Subscription Required. Please recommend JoVE to your librarian.
Disclosures
Çıkar çatışması ilan etti.
Acknowledgments
Bu çalışma Fundação de Amparo tarafından desteklenen bir Pesquisa Estado do Rio de Janeiro (FAPERJ), Conselho Nacional de Desenvolvimento Científico e Tecnológico (CNPq) ve Instituto Nacional de Ciencia e Tecnologia (INCTC). Bruna S. Paulsen ve Aline M. Fernandes EB görüntüler için minnettarız.
Materials
Name | Type | Company | Catalog Number | Comments |
D (+) Sucrose | Reagent | Vetec | 228 | |
Paraformaldehyde | Reagent | Rieden-de Haën | 16005 | |
PBS solution | Reagent | LGC Biotecnology | 13-30259.05 | |
Poly-L-lysine hydrobromide | Reagent | Sigma-Aldrich | P2636 | 200mg/mL in water |
Tissue-Tek O.C.T. Compound | Reagent | Sakura Finetek | P2636 | |
Sucrose Solution | Reagent | 10% Sucrose Solution in PBS w/v | ||
Sucrose Solution | Reagent | 20% Sucrose Solution in PBS w/v | ||
Sucrose Solution | Reagent | 30% Sucrose Solution in PBS w/v | ||
Conic Tube | Tool | Techno Plastic Products | 91015 | 15mL conic tube |
Plate shaker | Tool | Biomixer | ||
Cryostat | Tool | Leica Microsystems | CM 1850 | |
Mold for OCT platform | Tool | Plastic mold plataform |
References
- Thomson, J. A., Itskovitz-Eldor, J., Shapiro, S. S., Waknitz, M. A., Swiergiel, J. J., Marshall, V. S., Jones, J. M. Embryonic stem cell lines derived from human blastocysts. Science. 282, 1145-117 (1998).
- Itskovitz-Eldor, J., Schuldiner, M., Karsenti, D., Eden, A., Yanuka, O., Amit, M., Soreq, H., Benvenisty, N. Differentiation of human embryonic stem cells into embryoid bodies compromising the three embryonic germ layers.
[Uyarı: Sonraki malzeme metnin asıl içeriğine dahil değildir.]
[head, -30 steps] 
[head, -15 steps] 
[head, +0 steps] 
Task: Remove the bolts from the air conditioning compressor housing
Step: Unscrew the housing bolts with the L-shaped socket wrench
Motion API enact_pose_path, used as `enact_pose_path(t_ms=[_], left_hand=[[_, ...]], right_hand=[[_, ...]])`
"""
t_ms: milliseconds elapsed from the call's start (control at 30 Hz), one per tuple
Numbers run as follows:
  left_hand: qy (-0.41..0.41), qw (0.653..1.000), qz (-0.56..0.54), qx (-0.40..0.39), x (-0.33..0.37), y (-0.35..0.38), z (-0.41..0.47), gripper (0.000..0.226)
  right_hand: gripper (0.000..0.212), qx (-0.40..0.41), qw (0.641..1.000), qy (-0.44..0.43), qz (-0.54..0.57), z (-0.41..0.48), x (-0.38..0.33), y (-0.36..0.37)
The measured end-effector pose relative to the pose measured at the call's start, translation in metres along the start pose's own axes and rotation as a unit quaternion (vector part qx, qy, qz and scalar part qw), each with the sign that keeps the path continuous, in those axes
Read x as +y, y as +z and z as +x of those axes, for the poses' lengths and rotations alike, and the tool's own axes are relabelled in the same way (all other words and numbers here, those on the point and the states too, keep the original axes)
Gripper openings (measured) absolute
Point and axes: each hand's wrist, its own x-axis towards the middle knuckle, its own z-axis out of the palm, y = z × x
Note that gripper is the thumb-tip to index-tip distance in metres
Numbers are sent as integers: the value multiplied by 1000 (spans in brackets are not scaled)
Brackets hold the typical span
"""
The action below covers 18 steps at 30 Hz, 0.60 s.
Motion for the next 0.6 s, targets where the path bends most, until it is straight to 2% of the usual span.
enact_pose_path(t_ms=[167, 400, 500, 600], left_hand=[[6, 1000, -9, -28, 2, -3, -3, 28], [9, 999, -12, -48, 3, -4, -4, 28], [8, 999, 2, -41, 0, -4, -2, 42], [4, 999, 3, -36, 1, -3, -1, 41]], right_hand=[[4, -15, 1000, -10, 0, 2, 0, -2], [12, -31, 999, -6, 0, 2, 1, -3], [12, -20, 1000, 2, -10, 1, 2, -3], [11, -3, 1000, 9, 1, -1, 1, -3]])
Mol Med. 6, 88-95 (2000).
- Kurosawa, H. Methods for inducing embryoid body formation: in vitro differentiation system of embryonic stem cells. J Biosci Bioeng. 103, 389-398 (2007).
- Conley, B. J., Young, J. C., Trounson, A. O., Mollard, R. Derivation propagation and differentiation of human embryonic stem cells. Int J Biochem Cell Biol. 36, 555-567 (2004).
- Moon, I. S., Cho, S. J., Jin, I., Walikonis, R. A simple method for combined fluorescence in situ hybridization and immunocytochemistry. Mol Cells. 24, 76-82 (2007).
- Daneshtalab, N., Doré, J. J., Smeda, J. S. Troubleshooting tissue specificity and antibody selection: Procedures in immunohistochemical studies. J Pharmacol Toxicol Methods. 61, 127-135 (2009).
- Krenacs, L., Krenacs, T., Stelkovics, E., Raffeld, M. Heat-induced antigen retrieval for immunohistochemical reactions in routinely processed paraffin sections. Methods Mol Biol. , 588-5103 (2010).
- Nones, J., Spohr, T. C., Furtado, D. R., Sartore, R. C., Paulsen, B. S., Guimarães, M. Z., Rehen, S. K. Cannabinoids modulate cell survival in embryoid bodies. Cell Biol Int. 12, 399-408 (2010).
- Huang, W. M., Gibson, S. J., Facer, P., Gu, J., Polak, J. M. Improved section adhesion for immunocytochemistry using high molecular weight polymers of L-lysine as a slide coating. Histochemistry. 77, 275-279 (1983).
- Kuenzi, M. J., Sherwood, O. D. Immunohistochemical localization of specific relaxin-binding cells in thecervix, mammary glands, and nipples of pregnant rats. Endocrinology. 136, 1367-1373 (1995).